Start of Data section
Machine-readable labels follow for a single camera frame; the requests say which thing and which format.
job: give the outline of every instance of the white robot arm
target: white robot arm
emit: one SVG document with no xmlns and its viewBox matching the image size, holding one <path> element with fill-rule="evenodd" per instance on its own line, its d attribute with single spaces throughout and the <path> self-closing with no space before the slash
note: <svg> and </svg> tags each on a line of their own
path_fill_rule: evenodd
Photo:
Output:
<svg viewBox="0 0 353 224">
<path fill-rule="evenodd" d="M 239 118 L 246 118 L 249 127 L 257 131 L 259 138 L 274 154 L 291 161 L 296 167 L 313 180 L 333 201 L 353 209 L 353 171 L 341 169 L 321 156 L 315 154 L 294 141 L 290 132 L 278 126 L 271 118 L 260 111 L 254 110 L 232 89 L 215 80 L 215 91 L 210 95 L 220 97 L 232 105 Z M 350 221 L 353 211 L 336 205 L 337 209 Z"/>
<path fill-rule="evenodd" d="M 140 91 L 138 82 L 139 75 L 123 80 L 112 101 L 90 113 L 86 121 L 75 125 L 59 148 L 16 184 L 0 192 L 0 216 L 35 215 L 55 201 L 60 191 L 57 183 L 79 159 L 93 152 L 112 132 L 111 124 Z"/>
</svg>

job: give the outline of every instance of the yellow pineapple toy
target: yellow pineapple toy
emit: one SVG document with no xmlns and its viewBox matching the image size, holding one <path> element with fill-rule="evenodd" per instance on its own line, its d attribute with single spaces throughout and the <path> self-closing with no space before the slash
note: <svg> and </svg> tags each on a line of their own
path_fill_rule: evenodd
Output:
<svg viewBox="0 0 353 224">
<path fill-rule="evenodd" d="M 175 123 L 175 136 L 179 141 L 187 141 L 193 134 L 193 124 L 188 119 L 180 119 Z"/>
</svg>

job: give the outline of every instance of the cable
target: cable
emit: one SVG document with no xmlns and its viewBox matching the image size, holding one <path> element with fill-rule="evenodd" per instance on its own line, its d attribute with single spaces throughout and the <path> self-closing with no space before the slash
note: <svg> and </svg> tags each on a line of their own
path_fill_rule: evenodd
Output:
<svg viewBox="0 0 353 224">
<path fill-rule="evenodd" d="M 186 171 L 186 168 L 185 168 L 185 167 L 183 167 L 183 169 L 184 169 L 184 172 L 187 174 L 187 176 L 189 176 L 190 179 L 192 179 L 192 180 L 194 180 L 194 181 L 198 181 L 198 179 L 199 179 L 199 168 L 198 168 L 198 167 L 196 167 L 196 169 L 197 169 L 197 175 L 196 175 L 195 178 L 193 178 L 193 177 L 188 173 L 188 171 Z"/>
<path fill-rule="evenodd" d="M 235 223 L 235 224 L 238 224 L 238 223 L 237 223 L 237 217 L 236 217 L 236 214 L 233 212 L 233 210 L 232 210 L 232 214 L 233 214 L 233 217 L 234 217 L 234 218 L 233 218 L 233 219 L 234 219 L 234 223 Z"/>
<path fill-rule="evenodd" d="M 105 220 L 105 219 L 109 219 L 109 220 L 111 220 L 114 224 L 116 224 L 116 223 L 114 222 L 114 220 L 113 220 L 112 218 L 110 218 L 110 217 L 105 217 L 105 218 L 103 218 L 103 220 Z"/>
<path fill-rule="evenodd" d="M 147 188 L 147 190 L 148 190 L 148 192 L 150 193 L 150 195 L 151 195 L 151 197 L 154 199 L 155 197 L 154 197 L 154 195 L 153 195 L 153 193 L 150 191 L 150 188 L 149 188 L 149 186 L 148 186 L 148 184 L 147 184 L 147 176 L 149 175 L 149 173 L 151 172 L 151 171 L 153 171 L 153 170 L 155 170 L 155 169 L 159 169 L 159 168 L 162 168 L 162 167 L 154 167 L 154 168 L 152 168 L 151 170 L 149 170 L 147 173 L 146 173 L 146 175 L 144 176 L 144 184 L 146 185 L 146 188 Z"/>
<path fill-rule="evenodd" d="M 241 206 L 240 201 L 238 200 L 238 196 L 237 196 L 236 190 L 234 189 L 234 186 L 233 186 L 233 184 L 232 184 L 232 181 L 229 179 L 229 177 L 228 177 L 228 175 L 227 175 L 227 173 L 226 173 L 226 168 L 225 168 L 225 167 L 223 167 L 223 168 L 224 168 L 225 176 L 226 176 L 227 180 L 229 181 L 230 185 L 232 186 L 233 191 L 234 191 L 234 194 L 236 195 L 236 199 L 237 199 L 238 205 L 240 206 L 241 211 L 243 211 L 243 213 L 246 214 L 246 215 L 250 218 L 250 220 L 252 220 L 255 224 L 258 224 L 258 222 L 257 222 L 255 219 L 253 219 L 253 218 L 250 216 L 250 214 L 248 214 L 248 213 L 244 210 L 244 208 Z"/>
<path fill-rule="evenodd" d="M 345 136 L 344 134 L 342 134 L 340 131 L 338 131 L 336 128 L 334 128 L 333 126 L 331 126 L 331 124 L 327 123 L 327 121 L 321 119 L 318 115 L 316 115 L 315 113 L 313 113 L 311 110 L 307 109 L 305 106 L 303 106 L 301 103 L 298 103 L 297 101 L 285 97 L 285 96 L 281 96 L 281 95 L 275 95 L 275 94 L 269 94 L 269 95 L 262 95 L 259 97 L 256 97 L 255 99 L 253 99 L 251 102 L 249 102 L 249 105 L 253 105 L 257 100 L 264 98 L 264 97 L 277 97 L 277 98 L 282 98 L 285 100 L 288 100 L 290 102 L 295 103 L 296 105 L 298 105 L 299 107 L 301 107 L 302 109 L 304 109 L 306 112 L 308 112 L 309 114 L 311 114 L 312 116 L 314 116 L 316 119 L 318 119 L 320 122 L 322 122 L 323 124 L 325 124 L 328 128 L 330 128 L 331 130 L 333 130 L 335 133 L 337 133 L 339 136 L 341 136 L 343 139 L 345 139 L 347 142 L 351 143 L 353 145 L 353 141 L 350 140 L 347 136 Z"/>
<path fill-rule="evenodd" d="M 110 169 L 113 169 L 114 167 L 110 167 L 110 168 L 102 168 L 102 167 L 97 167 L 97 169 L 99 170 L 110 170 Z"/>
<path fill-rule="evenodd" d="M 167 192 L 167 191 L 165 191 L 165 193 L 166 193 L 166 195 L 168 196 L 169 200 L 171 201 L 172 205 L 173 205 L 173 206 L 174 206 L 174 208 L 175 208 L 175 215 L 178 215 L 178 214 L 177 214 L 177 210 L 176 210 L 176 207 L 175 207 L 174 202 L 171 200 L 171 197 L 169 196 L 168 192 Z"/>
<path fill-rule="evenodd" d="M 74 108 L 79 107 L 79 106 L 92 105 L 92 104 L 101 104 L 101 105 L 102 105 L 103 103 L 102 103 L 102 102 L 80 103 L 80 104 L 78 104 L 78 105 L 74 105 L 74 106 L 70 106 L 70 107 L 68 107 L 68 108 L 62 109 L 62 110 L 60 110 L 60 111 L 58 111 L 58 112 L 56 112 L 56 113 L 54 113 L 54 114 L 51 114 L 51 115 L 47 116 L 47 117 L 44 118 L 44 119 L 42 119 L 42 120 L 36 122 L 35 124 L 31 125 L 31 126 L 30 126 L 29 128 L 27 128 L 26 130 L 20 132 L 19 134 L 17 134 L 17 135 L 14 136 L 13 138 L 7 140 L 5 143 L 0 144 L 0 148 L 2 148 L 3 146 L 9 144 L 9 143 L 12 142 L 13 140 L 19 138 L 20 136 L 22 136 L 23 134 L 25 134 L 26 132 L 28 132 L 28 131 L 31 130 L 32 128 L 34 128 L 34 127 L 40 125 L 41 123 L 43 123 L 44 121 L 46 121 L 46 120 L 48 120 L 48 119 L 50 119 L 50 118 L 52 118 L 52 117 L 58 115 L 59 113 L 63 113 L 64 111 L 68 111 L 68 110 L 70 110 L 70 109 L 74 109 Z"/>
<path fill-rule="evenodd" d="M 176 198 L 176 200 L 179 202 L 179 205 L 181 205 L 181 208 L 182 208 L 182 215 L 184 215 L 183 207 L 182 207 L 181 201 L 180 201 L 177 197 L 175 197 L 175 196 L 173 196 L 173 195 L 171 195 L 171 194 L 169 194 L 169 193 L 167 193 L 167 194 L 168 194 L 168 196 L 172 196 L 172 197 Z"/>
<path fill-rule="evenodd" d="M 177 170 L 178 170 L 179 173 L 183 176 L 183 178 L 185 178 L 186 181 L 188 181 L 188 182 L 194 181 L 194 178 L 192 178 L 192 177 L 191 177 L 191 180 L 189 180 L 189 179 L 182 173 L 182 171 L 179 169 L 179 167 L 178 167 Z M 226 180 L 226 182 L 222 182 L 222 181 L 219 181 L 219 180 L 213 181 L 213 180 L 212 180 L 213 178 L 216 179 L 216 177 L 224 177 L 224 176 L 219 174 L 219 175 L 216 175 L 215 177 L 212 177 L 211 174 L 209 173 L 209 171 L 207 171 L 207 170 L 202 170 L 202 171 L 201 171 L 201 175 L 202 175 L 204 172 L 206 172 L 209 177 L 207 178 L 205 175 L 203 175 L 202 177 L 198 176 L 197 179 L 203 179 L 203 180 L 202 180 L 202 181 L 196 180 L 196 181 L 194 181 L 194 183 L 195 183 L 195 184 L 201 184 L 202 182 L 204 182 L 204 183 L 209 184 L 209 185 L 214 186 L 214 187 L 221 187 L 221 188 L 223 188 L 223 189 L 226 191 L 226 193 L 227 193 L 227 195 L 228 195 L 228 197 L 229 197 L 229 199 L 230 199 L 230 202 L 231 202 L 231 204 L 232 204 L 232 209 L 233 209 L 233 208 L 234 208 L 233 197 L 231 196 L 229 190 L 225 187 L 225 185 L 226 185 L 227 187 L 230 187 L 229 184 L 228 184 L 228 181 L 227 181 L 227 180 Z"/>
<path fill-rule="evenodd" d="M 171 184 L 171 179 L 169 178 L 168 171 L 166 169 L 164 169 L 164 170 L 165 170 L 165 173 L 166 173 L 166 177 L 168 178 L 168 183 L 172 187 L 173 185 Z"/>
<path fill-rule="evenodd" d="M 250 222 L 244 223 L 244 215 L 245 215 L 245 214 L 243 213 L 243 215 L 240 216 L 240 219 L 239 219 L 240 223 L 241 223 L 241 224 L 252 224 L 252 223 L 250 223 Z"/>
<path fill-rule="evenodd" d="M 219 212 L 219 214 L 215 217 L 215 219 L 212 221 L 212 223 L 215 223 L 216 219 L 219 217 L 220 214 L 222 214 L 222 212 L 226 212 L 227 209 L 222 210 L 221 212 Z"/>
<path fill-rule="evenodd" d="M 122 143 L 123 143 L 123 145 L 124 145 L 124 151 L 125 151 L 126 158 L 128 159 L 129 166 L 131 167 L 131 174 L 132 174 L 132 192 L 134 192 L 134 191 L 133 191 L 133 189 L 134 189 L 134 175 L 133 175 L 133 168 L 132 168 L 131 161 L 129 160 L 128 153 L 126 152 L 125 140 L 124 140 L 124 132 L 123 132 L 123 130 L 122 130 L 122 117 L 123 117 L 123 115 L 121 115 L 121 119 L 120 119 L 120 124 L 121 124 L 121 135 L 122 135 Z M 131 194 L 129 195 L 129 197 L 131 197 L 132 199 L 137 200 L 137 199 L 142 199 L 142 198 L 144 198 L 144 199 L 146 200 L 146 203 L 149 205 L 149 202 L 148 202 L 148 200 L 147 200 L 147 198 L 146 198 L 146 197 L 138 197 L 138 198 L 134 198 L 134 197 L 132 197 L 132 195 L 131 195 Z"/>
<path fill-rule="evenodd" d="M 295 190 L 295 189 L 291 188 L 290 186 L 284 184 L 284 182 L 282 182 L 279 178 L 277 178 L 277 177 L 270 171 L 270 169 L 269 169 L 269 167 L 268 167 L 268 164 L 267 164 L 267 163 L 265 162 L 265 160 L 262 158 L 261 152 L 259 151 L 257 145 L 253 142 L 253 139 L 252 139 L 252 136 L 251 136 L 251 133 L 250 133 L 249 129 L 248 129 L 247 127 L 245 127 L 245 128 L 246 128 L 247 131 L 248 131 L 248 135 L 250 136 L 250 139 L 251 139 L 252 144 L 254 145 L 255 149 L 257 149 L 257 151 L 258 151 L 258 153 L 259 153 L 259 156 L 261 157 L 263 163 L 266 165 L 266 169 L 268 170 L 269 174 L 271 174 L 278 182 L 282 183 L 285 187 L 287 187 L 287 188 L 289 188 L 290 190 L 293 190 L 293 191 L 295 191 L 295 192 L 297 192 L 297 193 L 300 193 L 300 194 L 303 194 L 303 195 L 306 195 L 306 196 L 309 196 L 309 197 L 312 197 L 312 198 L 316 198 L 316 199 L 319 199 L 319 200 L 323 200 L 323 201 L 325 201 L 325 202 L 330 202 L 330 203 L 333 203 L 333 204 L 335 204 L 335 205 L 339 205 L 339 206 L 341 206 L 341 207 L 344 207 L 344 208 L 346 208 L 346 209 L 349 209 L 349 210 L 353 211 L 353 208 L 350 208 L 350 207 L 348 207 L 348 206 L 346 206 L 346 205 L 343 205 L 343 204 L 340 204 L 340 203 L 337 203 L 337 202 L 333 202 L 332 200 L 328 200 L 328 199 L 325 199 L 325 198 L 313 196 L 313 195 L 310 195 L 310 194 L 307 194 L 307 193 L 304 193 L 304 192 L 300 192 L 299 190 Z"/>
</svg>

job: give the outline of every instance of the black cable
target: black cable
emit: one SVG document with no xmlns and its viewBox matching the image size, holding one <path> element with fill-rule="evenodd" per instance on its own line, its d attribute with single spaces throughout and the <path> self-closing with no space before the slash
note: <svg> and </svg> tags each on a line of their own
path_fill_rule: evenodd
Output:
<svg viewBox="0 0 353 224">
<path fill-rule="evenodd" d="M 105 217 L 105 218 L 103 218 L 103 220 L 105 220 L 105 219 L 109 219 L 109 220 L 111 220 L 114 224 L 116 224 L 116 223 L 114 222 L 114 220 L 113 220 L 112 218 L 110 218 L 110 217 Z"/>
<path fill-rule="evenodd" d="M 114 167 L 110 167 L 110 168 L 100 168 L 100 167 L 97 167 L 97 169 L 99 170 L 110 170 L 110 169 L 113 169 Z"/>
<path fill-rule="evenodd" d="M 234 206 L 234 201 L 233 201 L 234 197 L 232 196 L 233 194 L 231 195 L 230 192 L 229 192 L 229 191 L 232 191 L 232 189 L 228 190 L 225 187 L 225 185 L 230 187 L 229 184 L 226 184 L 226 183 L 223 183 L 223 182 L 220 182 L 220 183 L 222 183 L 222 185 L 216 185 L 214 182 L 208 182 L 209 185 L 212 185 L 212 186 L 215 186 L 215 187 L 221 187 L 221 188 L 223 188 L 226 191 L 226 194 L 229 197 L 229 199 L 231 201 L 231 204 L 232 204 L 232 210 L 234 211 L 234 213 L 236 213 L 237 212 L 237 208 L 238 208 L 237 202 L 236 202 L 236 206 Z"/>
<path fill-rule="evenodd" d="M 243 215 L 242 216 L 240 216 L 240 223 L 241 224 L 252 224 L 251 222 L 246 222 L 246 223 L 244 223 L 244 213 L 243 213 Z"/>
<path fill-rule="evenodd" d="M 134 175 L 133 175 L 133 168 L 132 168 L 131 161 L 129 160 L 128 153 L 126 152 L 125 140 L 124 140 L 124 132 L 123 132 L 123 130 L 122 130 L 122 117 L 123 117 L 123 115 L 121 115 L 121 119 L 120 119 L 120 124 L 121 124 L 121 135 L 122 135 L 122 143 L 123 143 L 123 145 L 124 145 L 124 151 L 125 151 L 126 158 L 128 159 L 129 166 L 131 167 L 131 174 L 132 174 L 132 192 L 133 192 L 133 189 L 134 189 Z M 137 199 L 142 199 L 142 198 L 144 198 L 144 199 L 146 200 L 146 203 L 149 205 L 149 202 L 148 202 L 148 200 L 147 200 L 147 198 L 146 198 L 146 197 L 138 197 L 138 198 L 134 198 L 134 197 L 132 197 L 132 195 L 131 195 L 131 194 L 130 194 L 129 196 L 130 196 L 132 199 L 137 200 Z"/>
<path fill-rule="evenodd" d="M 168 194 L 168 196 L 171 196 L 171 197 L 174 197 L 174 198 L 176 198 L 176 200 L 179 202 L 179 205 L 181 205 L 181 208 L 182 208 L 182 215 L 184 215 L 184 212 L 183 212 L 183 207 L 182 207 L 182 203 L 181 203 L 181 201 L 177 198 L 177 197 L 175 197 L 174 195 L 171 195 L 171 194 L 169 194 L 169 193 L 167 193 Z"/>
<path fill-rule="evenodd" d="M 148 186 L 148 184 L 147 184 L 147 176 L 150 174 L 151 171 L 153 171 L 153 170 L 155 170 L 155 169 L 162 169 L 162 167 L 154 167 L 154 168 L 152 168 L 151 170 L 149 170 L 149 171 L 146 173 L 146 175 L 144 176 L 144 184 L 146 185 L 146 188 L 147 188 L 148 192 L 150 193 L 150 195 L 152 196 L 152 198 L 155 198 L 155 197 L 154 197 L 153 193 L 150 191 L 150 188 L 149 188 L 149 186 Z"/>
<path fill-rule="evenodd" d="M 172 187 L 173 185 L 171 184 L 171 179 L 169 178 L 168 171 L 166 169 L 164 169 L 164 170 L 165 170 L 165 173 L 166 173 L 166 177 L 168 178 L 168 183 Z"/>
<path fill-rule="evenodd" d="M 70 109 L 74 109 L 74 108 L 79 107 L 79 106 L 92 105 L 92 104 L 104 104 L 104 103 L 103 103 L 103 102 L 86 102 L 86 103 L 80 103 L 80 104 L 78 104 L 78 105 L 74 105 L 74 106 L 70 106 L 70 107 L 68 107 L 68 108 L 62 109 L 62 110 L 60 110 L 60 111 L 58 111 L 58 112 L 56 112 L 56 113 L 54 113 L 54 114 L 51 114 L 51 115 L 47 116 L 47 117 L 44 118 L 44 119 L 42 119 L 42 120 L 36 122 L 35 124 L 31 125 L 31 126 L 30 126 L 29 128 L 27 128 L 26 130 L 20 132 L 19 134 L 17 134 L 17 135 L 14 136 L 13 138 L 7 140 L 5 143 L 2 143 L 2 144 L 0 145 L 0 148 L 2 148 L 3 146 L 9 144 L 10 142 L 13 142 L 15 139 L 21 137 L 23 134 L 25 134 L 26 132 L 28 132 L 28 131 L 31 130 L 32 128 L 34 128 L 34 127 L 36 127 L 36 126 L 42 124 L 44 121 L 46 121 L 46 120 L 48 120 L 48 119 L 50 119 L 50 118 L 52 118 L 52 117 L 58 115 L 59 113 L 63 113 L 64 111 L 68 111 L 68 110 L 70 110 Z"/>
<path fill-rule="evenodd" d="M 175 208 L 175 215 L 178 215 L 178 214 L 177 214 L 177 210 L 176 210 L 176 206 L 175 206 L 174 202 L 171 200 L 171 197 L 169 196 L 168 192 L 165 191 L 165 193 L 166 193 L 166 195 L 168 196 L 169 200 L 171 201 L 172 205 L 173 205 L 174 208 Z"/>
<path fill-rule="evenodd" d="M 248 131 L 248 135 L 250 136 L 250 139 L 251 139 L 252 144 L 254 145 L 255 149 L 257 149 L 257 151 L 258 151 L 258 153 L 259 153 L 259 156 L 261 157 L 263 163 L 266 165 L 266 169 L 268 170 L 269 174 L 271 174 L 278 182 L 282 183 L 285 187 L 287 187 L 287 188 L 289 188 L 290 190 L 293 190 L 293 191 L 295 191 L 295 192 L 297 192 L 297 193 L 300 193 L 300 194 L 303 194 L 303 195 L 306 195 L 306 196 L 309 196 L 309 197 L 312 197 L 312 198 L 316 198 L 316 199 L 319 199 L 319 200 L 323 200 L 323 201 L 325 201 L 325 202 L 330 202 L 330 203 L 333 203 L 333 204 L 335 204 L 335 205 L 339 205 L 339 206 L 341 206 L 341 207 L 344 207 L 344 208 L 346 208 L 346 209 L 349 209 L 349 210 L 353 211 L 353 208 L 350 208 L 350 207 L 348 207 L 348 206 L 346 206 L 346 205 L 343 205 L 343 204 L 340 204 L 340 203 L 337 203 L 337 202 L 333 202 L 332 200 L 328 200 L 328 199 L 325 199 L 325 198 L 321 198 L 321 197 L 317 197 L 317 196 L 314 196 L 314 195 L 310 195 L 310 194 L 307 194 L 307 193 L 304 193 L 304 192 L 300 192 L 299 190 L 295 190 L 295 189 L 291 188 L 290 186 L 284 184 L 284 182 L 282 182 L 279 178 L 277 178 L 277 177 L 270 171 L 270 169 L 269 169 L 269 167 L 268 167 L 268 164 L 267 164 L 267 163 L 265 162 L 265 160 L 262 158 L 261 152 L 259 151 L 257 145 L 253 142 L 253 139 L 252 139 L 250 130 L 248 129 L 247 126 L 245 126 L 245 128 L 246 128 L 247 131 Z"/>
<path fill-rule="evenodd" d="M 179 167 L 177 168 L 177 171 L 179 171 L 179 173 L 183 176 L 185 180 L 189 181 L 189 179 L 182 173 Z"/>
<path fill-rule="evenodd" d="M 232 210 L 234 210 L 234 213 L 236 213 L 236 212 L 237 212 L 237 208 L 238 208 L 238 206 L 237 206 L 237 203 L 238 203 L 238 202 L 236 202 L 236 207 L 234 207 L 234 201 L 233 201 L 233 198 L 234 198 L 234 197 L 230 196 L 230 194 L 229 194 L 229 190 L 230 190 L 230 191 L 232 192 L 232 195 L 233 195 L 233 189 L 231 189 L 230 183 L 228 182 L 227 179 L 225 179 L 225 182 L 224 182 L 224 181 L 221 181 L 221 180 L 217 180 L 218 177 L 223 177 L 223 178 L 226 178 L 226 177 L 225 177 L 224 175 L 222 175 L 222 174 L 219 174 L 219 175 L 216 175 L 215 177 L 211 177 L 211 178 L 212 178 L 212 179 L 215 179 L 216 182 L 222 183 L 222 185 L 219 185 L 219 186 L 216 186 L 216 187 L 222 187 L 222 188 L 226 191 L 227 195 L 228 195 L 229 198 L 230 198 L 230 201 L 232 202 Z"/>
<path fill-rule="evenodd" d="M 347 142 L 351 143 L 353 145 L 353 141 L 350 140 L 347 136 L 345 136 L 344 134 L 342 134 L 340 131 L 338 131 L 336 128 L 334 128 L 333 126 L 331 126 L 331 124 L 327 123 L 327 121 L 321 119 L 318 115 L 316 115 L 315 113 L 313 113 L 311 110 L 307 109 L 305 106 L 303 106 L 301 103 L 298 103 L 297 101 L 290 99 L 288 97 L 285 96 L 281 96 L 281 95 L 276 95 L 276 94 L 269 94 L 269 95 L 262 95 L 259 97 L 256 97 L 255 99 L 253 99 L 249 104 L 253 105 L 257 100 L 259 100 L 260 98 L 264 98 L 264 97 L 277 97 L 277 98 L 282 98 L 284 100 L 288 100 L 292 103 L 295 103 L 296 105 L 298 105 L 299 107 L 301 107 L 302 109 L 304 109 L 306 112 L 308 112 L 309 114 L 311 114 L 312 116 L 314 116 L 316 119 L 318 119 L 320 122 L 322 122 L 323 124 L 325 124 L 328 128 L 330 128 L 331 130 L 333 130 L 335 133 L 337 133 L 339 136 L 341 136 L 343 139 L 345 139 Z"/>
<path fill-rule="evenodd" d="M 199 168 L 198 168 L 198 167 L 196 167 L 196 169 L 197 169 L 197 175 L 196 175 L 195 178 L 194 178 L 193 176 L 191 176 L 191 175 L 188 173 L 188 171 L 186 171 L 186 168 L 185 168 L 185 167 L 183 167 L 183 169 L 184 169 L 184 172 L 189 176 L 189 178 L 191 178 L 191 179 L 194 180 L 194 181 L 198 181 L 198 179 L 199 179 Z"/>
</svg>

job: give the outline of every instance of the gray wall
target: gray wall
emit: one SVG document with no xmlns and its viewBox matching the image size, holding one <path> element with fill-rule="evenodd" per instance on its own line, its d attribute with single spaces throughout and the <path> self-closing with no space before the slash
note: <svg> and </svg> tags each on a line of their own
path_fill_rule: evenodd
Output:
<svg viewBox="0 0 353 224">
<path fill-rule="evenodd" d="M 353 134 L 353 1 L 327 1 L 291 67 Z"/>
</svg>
End of Data section
Exercise brief:
Respond with a single number, namely how many lines of the entries contain the word "target".

Your solution:
5